In case it's not clear, you can check the harmonize directory for data sets that have already been imported.
If you identify data that should be in OpenClimate, and you don't have the skills or time to import it, add a GitHub issue at https://github.com/Open-Earth-Foundation/OpenClimate/issues .
It's easiest to input data that's in a file format made for data interchange. If you have an option, choose these file formats in descending order of usefulness:
- Comma-separated values (CSV)
- Tab-separated values or other delimiters
- JSON
- Excel or other spreadsheet formats
- XML
- HTML or other text-based formats
- PDF, Microsoft Word, or other binary document formats
- JPEG, PNG, or other image formats
When you're collecting data, it's also very useful to obtain an URL for the location and description of the data, and any publisher information, publication dates or other publication metadata.
Data files over 25Mb require special handling.

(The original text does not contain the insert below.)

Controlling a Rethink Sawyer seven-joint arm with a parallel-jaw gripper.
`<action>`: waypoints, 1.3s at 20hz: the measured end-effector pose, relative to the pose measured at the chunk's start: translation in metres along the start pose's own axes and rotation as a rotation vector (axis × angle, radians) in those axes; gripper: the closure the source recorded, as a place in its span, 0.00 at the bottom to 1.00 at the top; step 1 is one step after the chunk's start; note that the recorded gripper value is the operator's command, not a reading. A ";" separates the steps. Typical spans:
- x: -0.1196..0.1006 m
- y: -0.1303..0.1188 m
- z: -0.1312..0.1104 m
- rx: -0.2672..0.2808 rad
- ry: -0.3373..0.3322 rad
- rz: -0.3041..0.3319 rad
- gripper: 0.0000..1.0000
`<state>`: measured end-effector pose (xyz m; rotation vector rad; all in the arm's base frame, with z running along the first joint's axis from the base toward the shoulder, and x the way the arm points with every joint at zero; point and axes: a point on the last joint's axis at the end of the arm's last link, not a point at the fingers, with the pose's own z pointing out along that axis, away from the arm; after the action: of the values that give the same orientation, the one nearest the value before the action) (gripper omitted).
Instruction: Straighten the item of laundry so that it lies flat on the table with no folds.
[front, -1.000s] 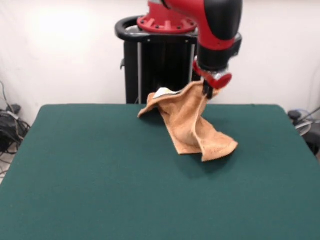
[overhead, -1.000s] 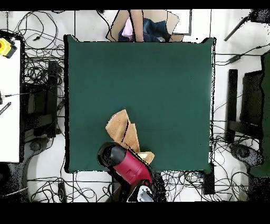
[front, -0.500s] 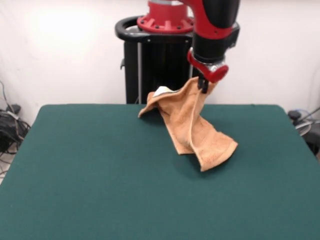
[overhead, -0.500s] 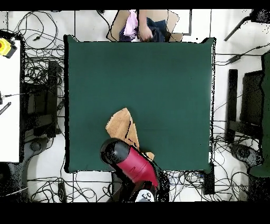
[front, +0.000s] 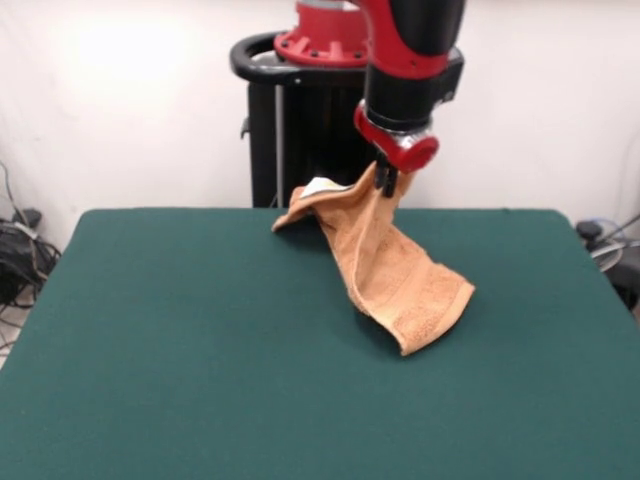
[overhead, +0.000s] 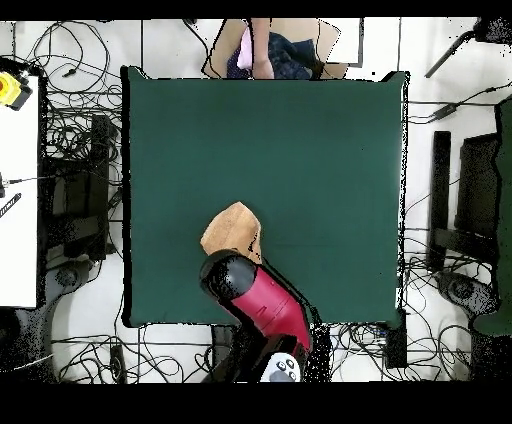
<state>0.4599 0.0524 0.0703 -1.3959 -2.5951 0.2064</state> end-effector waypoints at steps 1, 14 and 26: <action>-0.002 0.000 -0.001 -0.001 -0.005 0.001 1.00; -0.016 0.014 -0.020 -0.021 -0.078 -0.022 1.00; -0.067 0.023 -0.022 -0.026 -0.135 -0.048 1.00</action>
<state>0.5197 0.0101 0.0799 -1.3721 -2.7466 0.2697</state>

OpenClimate has tools to import data directly into our database using a specific file format. In this format, each data source is in a separate directory. Each table in our schema has its own CSV file, with columns matching the database columns.
If you can convert your data set into this format, it can make it much more likely that the data gets imported quickly.

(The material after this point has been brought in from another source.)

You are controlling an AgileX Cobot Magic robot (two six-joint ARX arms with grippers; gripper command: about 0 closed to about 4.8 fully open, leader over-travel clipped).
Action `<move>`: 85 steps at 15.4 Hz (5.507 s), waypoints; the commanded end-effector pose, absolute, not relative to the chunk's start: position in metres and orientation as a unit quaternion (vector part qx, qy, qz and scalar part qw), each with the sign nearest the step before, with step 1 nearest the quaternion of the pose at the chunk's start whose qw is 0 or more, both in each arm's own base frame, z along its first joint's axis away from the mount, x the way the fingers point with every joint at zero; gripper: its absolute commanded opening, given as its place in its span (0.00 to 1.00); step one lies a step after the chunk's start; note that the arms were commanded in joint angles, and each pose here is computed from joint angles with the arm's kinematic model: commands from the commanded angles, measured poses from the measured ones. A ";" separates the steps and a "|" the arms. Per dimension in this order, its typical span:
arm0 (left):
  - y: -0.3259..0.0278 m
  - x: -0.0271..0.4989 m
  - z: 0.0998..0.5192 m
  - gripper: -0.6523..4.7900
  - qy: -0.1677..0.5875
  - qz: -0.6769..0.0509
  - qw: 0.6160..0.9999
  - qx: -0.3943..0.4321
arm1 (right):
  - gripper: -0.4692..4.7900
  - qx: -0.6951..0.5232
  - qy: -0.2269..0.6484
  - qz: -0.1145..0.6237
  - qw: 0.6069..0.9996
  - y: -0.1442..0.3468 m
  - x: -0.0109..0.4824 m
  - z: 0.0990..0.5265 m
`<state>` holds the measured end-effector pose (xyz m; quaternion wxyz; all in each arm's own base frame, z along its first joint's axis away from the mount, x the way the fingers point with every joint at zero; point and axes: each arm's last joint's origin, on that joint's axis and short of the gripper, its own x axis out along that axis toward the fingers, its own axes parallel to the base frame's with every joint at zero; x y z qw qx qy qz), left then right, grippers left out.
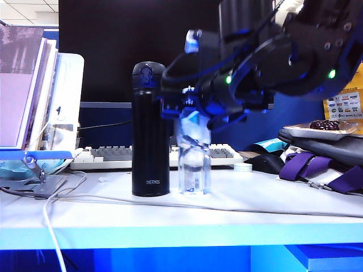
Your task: Pick up the mineral water bottle and place it vertically to the right of the black thermos cup.
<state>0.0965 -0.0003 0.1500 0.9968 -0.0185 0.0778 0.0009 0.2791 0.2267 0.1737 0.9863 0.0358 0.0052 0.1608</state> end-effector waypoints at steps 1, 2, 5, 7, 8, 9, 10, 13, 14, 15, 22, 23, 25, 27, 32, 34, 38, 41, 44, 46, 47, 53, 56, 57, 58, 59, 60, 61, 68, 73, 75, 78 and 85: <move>0.000 0.096 0.149 0.12 0.083 0.000 0.996 -0.017 | 0.85 0.031 -0.033 0.163 0.986 0.225 0.276 0.195; 0.000 0.096 0.149 0.12 0.083 0.000 0.996 -0.017 | 0.85 0.032 -0.043 0.162 0.985 0.223 0.274 0.202; 0.000 0.096 0.149 0.12 0.083 0.000 0.996 -0.017 | 0.85 0.047 -0.112 0.159 0.980 0.211 0.259 0.252; 0.000 0.096 0.149 0.12 0.083 0.000 0.996 -0.017 | 0.54 0.061 -0.164 0.135 0.975 0.198 0.241 0.291; 0.000 0.096 0.149 0.12 0.083 0.000 0.996 -0.017 | 0.15 0.062 -0.185 0.125 0.973 0.189 0.228 0.312; 0.000 0.096 0.149 0.12 0.083 0.000 0.996 -0.017 | 0.09 0.065 -0.219 0.124 0.966 0.176 0.210 0.339; 0.000 0.096 0.149 0.12 0.083 0.000 0.996 -0.017 | 0.09 0.074 -0.242 0.123 0.960 0.164 0.194 0.357; 0.000 0.096 0.149 0.12 0.083 0.000 0.996 -0.017 | 0.09 0.102 -0.285 0.123 0.945 0.122 0.144 0.399; 0.000 0.096 0.149 0.12 0.083 0.000 0.996 -0.017 | 0.09 0.102 -0.284 0.124 0.945 0.109 0.130 0.406; 0.000 0.096 0.149 0.12 0.083 0.000 0.996 -0.017 | 0.09 0.097 -0.277 0.125 0.948 0.089 0.110 0.412; 0.000 0.096 0.149 0.12 0.083 0.000 0.996 -0.017 | 0.09 -0.040 -0.102 0.124 0.986 0.006 0.026 0.363; 0.000 0.096 0.149 0.12 0.083 0.000 0.996 -0.017 | 0.09 -0.063 -0.079 0.128 0.987 0.003 0.023 0.356; 0.000 0.096 0.149 0.12 0.083 0.000 0.996 -0.017 | 0.09 -0.091 -0.045 0.180 0.978 0.006 0.022 0.346; 0.000 0.096 0.149 0.12 0.083 0.000 0.996 -0.017 | 0.09 -0.091 -0.036 0.241 0.966 0.013 0.025 0.337; 0.000 0.096 0.149 0.12 0.083 0.000 0.996 -0.017 | 0.09 -0.076 0.006 0.319 0.945 0.028 0.034 0.313; 0.000 0.096 0.149 0.12 0.083 0.000 0.996 -0.017 | 0.09 -0.079 0.015 0.319 0.944 0.033 0.039 0.302; 0.000 0.096 0.149 0.12 0.083 0.000 0.996 -0.017 | 0.09 -0.063 -0.017 0.286 0.956 0.044 0.057 0.278; 0.000 0.096 0.149 0.12 0.083 0.000 0.996 -0.017 | 0.09 -0.062 -0.014 0.159 0.985 0.034 0.073 0.250; 0.000 0.096 0.149 0.12 0.083 0.000 0.996 -0.017 | 0.09 0.001 -0.014 0.089 0.996 0.022 0.074 0.238; 0.000 0.096 0.149 0.12 0.083 0.000 0.996 -0.017 | 0.09 0.015 -0.006 0.071 0.997 0.019 0.078 0.228; 0.000 0.096 0.149 0.12 0.083 0.000 0.996 -0.017 | 0.09 0.014 -0.005 0.075 0.997 0.019 0.081 0.221; 0.000 0.096 0.149 0.12 0.083 0.000 0.996 -0.017 | 0.09 0.009 0.029 0.040 0.999 0.014 0.090 0.188; 0.000 0.096 0.149 0.12 0.083 0.000 0.996 -0.017 | 0.09 0.009 0.038 0.018 0.999 0.010 0.091 0.177; 0.000 0.096 0.149 0.12 0.083 0.000 0.996 -0.017 | 0.09 0.008 0.044 0.015 0.999 0.009 0.092 0.173; 0.000 0.096 0.149 0.12 0.083 0.000 0.996 -0.017 | 0.09 0.007 0.051 0.014 0.999 0.009 0.093 0.168; 0.000 0.096 0.149 0.12 0.083 0.000 0.996 -0.017 | 0.09 0.006 0.059 0.014 0.998 0.009 0.094 0.163; 0.000 0.096 0.149 0.12 0.083 0.000 0.996 -0.017 | 0.09 0.005 0.064 0.014 0.998 0.010 0.094 0.159; 0.000 0.096 0.149 0.12 0.083 0.000 0.996 -0.017 | 0.09 0.005 0.071 0.014 0.997 0.010 0.095 0.154; 0.000 0.096 0.149 0.12 0.083 0.000 0.996 -0.017 | 0.09 0.045 0.089 0.061 0.993 0.013 0.095 0.148; 0.000 0.096 0.149 0.12 0.083 0.000 0.996 -0.017 | 0.09 0.050 0.090 0.078 0.992 0.014 0.095 0.148; 0.000 0.096 0.149 0.12 0.083 0.000 0.996 -0.017 | 0.09 0.015 0.088 0.070 0.994 0.013 0.095 0.148; 0.000 0.096 0.149 0.12 0.083 0.000 0.996 -0.017 | 0.09 -0.004 0.086 0.066 0.994 0.013 0.095 0.148; 0.000 0.096 0.149 0.12 0.083 0.000 0.996 -0.017 | 0.09 -0.004 0.084 0.066 0.994 0.013 0.095 0.149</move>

Ideally, you should also include the raw data and any tools (like Python or R scripts) you used to transform the data.
To submit your data, you should create a pull request (PR) on the OpenClimate GitHub repository.
Github flow is a technique for making contributions to OpenClimate.

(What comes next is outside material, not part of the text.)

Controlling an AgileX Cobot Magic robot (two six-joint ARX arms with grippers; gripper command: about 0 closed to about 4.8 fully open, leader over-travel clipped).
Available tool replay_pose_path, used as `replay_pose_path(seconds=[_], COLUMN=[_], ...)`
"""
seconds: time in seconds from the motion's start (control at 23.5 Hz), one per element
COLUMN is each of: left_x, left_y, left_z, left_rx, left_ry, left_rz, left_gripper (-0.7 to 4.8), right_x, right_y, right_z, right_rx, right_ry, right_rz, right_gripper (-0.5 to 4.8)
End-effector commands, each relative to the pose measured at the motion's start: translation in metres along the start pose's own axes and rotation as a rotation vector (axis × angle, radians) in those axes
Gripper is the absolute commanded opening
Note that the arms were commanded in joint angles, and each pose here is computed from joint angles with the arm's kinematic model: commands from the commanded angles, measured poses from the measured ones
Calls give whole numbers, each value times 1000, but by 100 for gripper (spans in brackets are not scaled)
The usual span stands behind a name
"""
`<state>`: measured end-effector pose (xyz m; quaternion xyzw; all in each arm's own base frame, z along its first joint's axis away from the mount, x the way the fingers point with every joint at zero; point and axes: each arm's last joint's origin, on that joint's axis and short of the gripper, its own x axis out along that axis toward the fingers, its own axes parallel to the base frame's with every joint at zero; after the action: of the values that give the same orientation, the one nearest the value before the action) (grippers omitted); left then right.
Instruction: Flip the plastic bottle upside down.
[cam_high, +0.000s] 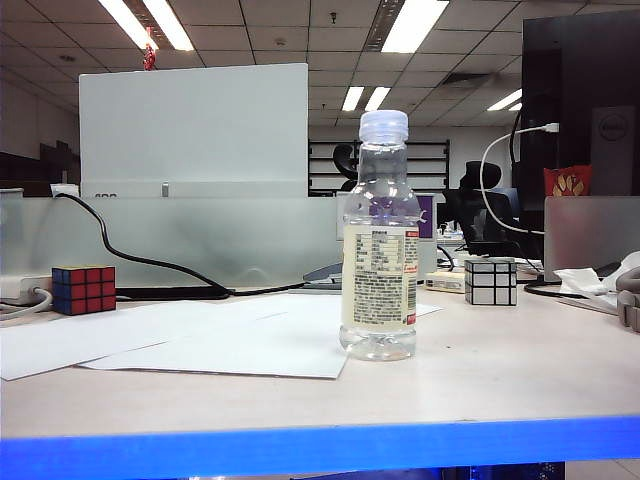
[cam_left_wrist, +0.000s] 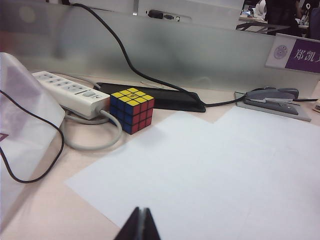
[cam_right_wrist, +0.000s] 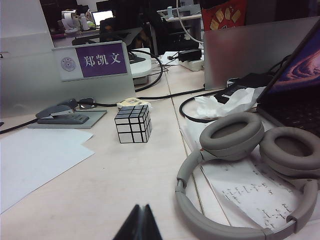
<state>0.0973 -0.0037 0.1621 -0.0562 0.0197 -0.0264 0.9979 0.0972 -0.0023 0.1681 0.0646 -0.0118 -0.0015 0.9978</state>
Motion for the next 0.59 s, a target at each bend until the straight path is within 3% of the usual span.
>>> replay_pose_path(seconds=[0.04,0.51,0.59], left_x=[0,0,0], left_y=[0,0,0], left_z=[2,2,2], left_rx=[1,-3,-35], left_ry=[-15,-15,-15], left_rz=[-2,-3,-5], left_gripper=[-5,-5,-5], right_x=[0,0,0], right_y=[0,0,1], right_z=[-1,-1,0], right_rx=[-3,-3,36], right_ry=[-7,-9,-12], right_rz=[1,1,24], right_gripper=[-5,-5,-5])
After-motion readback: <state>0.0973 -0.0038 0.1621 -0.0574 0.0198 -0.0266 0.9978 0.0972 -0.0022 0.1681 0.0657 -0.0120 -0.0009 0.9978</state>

When you make your PR, remember to include the following information:
- Put the unprocessed data in its own sub-directory
harmonize/data/raw
- Put any contextual data, such as publication metadata, in a
README.md
file in the same directory. - (Optional) If you've converted the data to OpenClimate import format, add it to its own
sub-directory of
harmonize/data/processed
. Ideally, use the same sub-directory name as for the unprocessed data! - (Optional) If you used a script for converting the raw data to OpenClimate import format,
add that script to the
harmonize/scripts
sub-directory.
You'll still need a GitHub account.
- In a browser, go to the raw data directory on GitHub .
- Click "Add files...", then "Upload files".
- Choose the files you want to add.
- In the "commit changes" dialog box, add the information about the data set, including the publisher, publication date, source URL, and re-distribution restrictions if any.
- Choose "Create a new branch".
- Click "Propose changes"
- In the "Open a pull request" screen, give a brief overview of your changes.
- Click "Create pull request".
There may be some updates on your changes; you should get notified directly by GitHub.
Many of the source datasets in OpenClimate are updated regularly -- monthly, quarterly, annually or less frequently. Keeping these data sources up-to-date is important.
To update a dataset, there are two options:
- Use the new version as a new datasource with a different ID.
- Use the new version with the same datasource ID.
Which to use is an open question. Usually, if there are significant changes, or changes in methodology, it makes sense to create a new data source. If the new dataset is presented as an update, use the same datasource ID.